• Information provided
Start of Block
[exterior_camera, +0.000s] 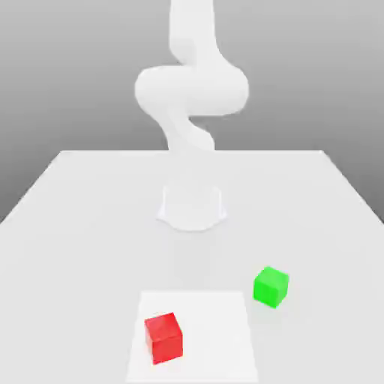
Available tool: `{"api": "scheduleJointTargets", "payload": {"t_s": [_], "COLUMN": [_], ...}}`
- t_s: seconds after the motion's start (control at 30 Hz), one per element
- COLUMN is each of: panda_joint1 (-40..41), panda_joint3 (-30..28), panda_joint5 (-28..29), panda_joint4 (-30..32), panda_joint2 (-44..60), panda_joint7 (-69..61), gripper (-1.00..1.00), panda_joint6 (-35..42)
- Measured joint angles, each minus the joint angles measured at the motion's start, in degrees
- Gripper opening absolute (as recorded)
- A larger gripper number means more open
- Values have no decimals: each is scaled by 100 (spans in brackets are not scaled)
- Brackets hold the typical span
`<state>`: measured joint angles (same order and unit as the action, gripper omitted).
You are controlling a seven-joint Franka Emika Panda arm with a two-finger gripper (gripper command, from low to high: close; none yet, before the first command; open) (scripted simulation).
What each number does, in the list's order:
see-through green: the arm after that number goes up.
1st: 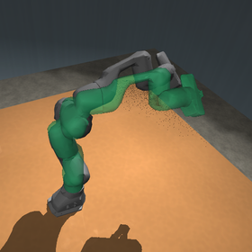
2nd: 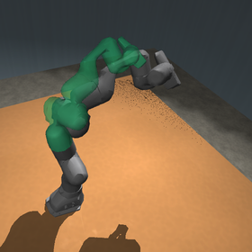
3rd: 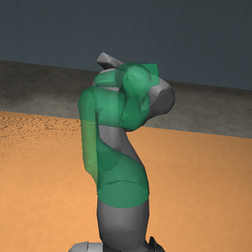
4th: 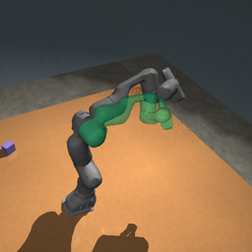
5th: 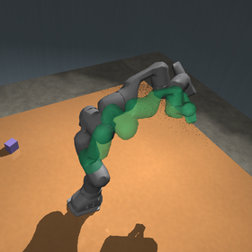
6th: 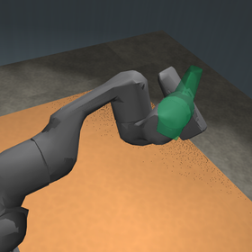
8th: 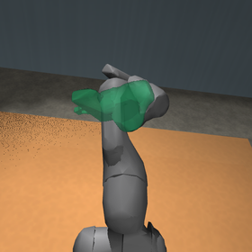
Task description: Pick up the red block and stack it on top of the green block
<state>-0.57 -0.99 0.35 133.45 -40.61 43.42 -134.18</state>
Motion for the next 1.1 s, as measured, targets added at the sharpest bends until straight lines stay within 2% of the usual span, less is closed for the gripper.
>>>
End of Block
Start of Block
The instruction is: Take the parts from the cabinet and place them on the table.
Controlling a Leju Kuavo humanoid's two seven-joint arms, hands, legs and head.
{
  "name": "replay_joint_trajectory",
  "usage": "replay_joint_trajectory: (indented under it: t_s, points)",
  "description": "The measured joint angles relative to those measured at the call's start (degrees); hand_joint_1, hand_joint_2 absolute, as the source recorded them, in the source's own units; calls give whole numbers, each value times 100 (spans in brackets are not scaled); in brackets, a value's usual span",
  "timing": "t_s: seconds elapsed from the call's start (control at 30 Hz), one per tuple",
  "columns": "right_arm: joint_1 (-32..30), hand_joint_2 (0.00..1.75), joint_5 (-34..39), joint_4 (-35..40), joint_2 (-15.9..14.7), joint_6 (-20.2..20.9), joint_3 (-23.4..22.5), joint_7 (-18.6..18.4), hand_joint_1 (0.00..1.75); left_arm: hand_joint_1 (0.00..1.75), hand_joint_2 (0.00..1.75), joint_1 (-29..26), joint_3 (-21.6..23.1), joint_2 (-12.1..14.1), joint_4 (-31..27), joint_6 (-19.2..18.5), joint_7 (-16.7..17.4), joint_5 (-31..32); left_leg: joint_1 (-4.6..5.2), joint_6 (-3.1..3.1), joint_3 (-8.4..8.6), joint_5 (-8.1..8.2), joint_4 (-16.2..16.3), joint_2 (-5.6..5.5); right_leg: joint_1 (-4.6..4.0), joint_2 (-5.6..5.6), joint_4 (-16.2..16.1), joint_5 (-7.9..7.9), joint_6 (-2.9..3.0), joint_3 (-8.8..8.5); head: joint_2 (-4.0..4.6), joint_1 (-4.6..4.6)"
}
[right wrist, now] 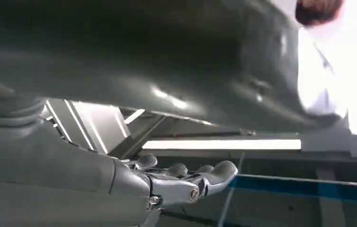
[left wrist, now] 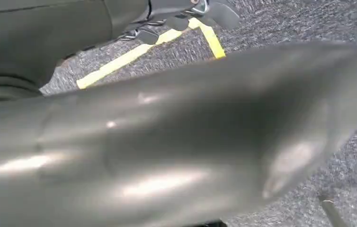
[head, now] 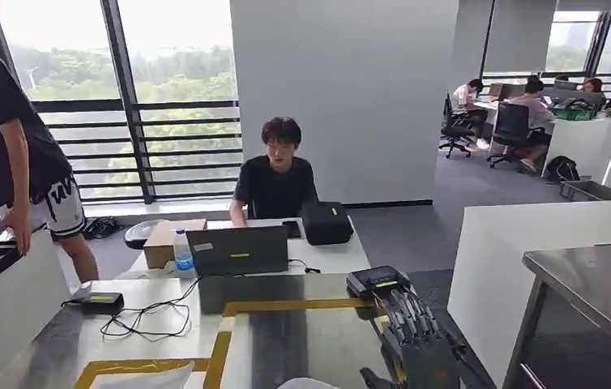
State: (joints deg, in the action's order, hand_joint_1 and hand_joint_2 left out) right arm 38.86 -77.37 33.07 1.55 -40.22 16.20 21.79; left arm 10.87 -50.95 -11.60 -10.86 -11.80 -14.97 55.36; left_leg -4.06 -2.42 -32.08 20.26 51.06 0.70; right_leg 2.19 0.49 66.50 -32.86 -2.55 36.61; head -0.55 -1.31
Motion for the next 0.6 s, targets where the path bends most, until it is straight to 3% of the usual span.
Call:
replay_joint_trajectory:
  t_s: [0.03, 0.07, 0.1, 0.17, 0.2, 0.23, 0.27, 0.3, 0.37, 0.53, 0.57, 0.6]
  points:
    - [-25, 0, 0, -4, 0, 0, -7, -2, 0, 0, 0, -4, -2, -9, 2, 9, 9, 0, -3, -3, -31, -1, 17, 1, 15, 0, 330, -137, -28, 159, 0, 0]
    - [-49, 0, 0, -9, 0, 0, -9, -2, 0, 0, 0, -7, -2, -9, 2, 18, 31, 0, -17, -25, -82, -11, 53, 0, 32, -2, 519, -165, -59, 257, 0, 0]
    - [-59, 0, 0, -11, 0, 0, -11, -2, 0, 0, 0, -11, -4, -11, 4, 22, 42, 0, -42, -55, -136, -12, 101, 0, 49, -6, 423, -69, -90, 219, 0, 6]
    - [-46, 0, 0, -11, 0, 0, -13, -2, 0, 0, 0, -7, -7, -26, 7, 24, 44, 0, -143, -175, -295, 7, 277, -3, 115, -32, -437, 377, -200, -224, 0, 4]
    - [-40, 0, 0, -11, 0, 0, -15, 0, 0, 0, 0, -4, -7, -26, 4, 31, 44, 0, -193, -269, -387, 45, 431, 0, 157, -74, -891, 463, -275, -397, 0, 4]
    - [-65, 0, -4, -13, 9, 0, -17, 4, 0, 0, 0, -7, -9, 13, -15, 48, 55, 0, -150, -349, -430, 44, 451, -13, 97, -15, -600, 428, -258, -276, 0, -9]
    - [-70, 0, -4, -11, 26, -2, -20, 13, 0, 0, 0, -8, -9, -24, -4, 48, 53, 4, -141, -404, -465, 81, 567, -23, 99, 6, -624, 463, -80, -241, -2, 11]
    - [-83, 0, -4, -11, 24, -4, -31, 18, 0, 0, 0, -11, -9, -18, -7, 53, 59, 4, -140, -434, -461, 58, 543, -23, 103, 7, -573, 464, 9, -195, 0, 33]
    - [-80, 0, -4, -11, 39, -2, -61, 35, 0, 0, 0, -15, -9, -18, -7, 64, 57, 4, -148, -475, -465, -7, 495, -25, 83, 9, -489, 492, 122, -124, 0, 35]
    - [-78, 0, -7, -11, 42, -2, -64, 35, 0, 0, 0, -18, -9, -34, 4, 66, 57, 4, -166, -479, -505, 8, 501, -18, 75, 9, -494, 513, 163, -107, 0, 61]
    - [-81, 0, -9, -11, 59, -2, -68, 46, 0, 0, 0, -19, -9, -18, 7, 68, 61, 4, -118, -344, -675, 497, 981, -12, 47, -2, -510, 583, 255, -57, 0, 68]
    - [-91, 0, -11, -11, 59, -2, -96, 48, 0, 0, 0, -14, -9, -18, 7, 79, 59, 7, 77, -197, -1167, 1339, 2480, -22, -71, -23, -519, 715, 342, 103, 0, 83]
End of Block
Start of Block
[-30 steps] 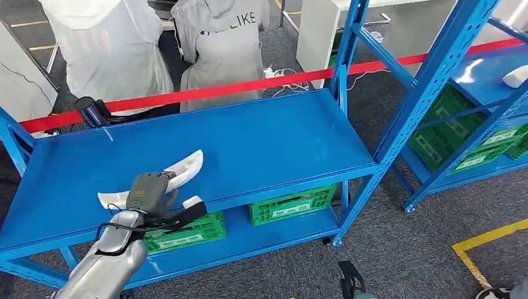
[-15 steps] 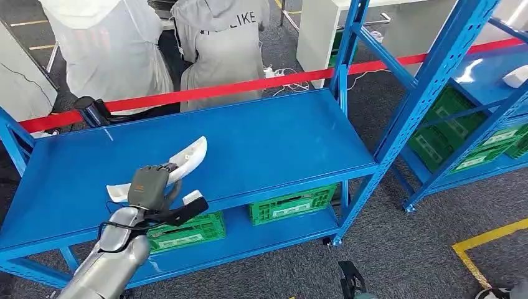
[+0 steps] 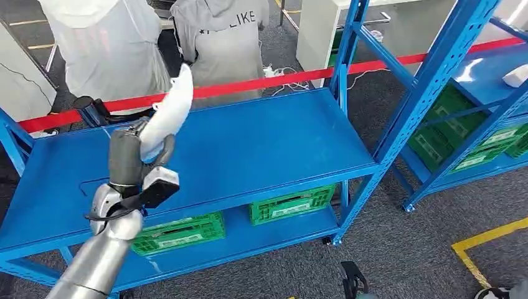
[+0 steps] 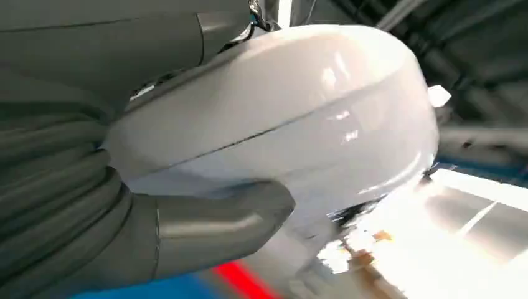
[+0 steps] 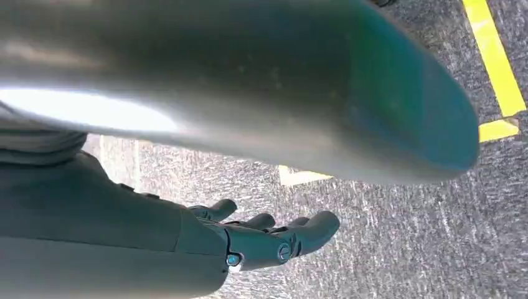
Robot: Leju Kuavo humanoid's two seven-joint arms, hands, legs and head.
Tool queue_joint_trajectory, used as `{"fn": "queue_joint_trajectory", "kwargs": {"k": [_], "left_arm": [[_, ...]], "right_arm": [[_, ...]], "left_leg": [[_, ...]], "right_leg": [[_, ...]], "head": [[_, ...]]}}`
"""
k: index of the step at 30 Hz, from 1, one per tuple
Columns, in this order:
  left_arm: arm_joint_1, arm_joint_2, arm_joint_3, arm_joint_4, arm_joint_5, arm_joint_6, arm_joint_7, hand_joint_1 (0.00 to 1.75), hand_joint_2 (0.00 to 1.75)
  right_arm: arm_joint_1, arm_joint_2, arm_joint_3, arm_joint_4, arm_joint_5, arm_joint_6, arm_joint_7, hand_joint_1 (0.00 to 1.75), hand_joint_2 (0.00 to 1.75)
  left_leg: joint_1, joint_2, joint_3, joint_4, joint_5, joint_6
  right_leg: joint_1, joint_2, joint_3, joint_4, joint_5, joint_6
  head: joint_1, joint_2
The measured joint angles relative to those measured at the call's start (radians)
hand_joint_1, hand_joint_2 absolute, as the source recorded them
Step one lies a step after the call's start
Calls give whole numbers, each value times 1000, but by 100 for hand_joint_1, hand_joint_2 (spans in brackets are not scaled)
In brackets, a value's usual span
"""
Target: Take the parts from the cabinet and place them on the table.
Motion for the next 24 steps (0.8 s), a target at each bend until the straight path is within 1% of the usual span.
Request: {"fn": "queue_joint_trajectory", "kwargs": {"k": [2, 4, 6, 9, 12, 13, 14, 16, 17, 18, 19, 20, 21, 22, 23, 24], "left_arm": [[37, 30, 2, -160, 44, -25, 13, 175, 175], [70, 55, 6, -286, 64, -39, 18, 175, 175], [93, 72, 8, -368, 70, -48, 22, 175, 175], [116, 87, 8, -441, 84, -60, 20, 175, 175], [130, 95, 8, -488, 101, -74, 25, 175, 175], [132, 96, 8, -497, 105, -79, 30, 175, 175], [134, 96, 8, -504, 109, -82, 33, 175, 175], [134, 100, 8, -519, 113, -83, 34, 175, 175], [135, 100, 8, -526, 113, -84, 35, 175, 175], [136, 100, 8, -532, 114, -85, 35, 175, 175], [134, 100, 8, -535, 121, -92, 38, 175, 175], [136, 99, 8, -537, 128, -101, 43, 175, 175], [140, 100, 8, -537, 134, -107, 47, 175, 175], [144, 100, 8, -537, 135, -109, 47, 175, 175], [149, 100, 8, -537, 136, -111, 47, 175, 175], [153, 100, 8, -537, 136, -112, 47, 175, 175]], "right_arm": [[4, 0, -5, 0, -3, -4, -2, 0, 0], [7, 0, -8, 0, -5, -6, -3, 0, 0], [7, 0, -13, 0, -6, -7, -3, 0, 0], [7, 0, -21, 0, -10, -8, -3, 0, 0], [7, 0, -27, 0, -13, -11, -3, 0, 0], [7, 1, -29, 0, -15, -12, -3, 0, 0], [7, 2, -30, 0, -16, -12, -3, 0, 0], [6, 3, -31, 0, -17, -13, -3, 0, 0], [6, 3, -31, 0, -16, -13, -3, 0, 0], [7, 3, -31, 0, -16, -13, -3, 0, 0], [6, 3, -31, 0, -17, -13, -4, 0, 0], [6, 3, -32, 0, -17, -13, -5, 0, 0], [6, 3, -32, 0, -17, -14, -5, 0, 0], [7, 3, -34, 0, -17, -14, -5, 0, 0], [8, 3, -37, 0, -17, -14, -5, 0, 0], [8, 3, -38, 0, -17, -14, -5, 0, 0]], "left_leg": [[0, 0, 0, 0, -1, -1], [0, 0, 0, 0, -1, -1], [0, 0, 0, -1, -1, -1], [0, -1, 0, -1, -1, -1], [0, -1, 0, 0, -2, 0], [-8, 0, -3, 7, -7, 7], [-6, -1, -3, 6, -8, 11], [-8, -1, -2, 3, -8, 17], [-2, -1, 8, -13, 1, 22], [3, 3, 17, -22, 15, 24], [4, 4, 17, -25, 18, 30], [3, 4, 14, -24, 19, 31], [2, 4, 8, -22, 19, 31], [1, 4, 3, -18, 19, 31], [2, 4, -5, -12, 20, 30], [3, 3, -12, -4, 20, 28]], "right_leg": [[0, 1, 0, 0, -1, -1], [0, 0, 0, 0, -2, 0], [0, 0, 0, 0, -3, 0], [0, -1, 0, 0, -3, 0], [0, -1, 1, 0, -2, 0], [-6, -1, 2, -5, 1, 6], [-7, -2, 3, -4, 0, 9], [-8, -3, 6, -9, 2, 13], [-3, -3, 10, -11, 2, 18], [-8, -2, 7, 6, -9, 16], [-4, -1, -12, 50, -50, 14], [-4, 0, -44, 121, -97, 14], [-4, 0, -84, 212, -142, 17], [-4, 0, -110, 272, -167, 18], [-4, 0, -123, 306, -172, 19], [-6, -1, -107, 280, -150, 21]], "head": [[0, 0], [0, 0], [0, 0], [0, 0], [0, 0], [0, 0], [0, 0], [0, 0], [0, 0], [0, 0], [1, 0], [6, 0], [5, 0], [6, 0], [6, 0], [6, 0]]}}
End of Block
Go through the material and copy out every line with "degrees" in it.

- Measured joint angles, each minus the joint angles measured at the motion's start, in degrees
  "description": "The measured joint angles relative to those measured at the call's start (degrees); hand_joint_1, hand_joint_2 absolute, as the source recorded them, in the source's own units; calls give whole numbers, each value times 100 (spans in brackets are not scaled); in brackets, a value's usual span",

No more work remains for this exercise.